The Surprising Change I Made With This Book That No One Saw Coming

The Surprising Change I Made With This Book That No One Saw Coming

This Just In: Launching a second edition wasn’t as simple as I thought it’d be, and I learned some lessons along the way.

Photo by the Author

It’s been two weeks since I published the second edition of Write Now. Going into the rewriting process, I thought it’d be simple — edit the whole thing, rewrite the applicable sections, and republish. Boy, was I wrong.

The rewriting was actually the easiest part. It only took a few months and was no different than writing anything else. I went a chapter at a time, ripping the entire thing out and reworking everything from the ground up. The problems began when I started replacing the rewritten text in the book.

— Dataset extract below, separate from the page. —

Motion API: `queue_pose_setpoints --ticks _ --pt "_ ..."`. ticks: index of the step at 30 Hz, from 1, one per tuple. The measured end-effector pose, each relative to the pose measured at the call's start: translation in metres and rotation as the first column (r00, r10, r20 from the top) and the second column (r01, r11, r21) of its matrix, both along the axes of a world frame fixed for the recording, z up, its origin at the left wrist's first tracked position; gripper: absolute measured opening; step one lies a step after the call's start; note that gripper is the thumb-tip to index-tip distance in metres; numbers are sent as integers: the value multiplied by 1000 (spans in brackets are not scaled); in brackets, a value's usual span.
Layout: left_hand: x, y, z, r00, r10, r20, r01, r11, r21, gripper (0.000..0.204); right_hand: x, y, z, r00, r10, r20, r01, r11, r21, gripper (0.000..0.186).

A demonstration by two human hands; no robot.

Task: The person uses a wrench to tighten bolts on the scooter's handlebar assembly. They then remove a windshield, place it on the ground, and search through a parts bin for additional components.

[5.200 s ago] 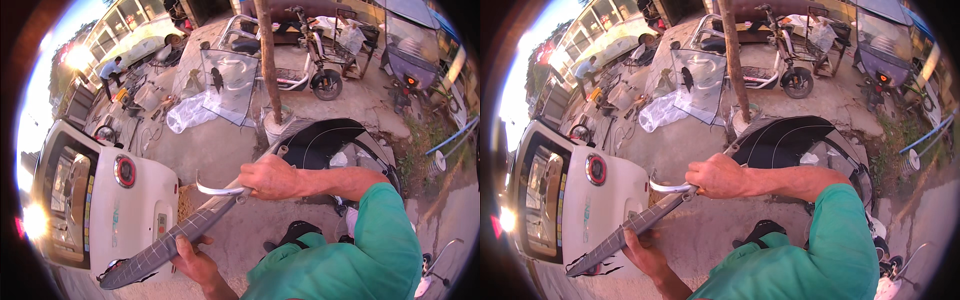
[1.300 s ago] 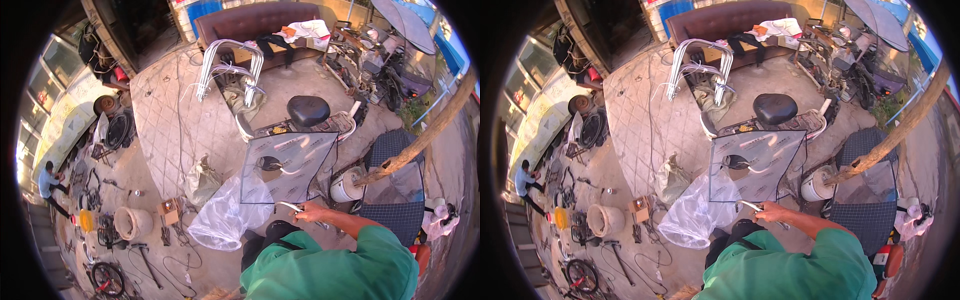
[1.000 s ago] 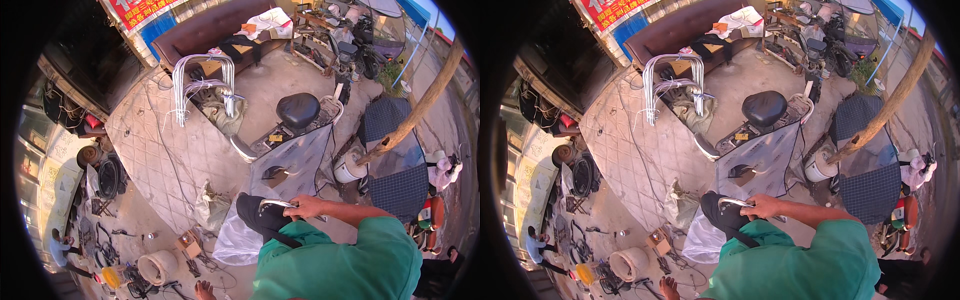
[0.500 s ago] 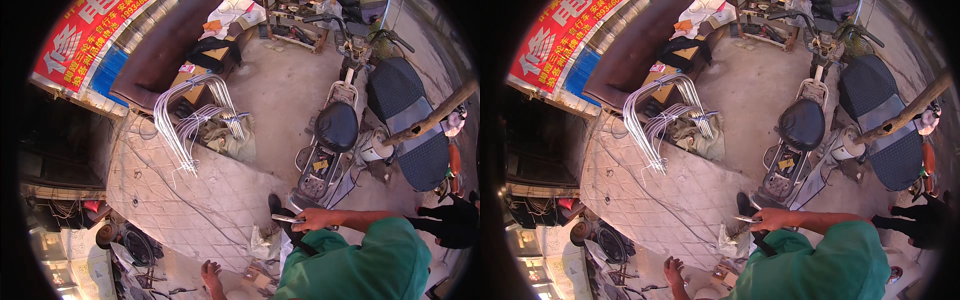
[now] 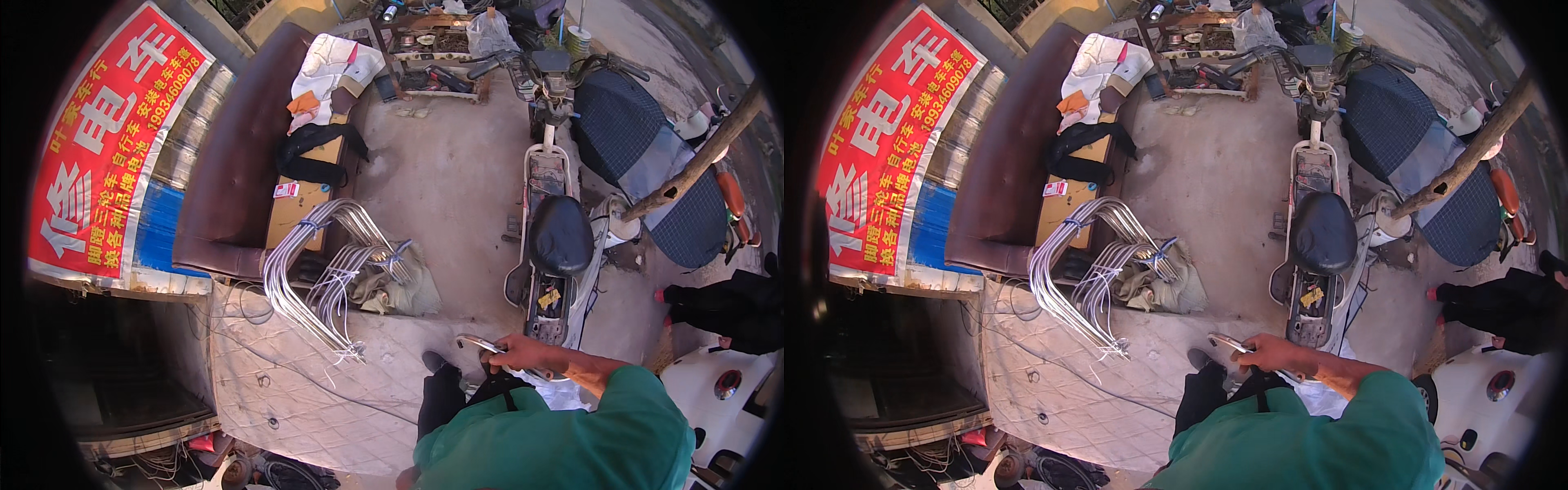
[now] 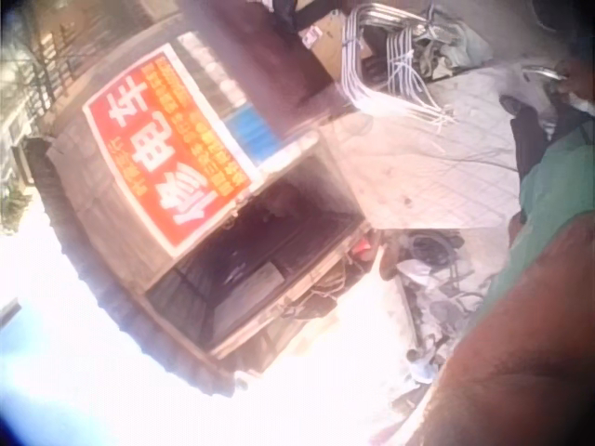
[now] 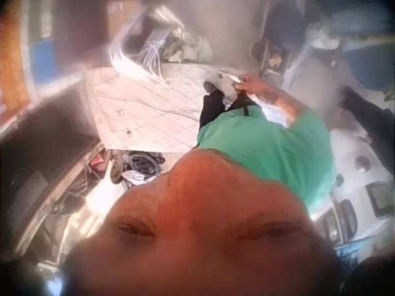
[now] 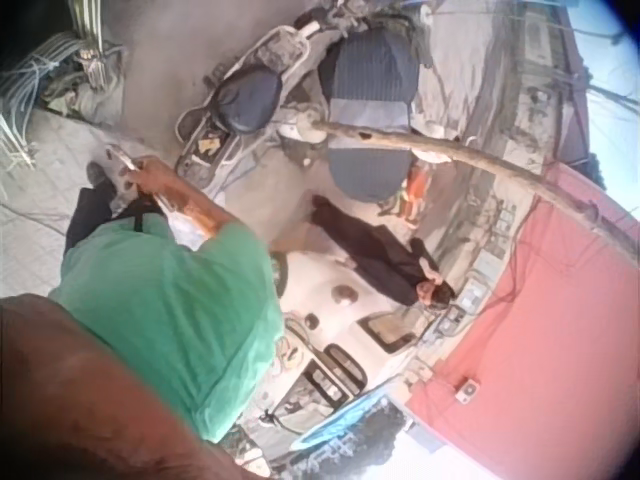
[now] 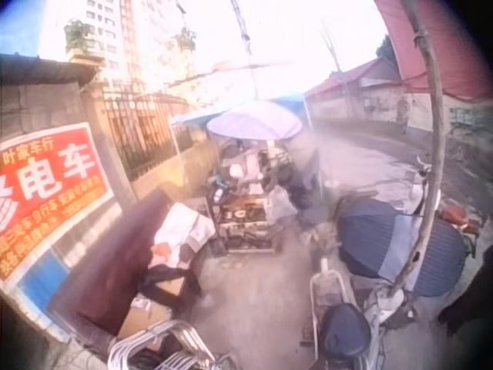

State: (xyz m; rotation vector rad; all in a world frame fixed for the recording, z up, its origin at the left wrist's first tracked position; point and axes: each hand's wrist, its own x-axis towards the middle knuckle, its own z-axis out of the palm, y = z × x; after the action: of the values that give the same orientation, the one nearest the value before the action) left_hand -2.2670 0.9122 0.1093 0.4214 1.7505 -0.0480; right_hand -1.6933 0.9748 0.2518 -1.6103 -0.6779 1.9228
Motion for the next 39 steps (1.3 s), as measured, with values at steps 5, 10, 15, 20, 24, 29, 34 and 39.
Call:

For the first edition, I hired a typesetter. To save a little money and learn how to typeset myself, I wanted to control the process. I thought it’d be easy. It led down an entire rabbit hole that ended in typesetting not one but two versions of the book — one for print and one for digital.

You all, typesetting is difficult! There isn’t a great tool out there for nonfiction typesetting. Vellum is fantastic for ebooks, but its limitations in print are substantial — especially if you want to include worksheets, as I did. I likely could have saved some time and frustration by shelling out for a professional instead of trying to do it myself.

I learned that simply dropping the words into Apple Pages or Vellum led to SO MANY unexpected — and, frankly, unexplained — mistakes that somehow Grammarly and ProWritingAid missed. For example, no tool could tell me I had typos or misspellings in a chapter heading. Huh?!

Anyway, these issues all came to light when I sent out Advanced Reader Copies (ARCs) of what I thought was a polished and print-ready book — it wasn’t.

There’s an entire chapter in my book about the benefits of multiple revision rounds and hiring a high-quality editor. Reader, this is one of those times that I absolutely should have listened to myself. Instead, I had built the idea that the first edition had been professionally edited, and I was simply making some changes; naturally, the second edition would be fine without a professional.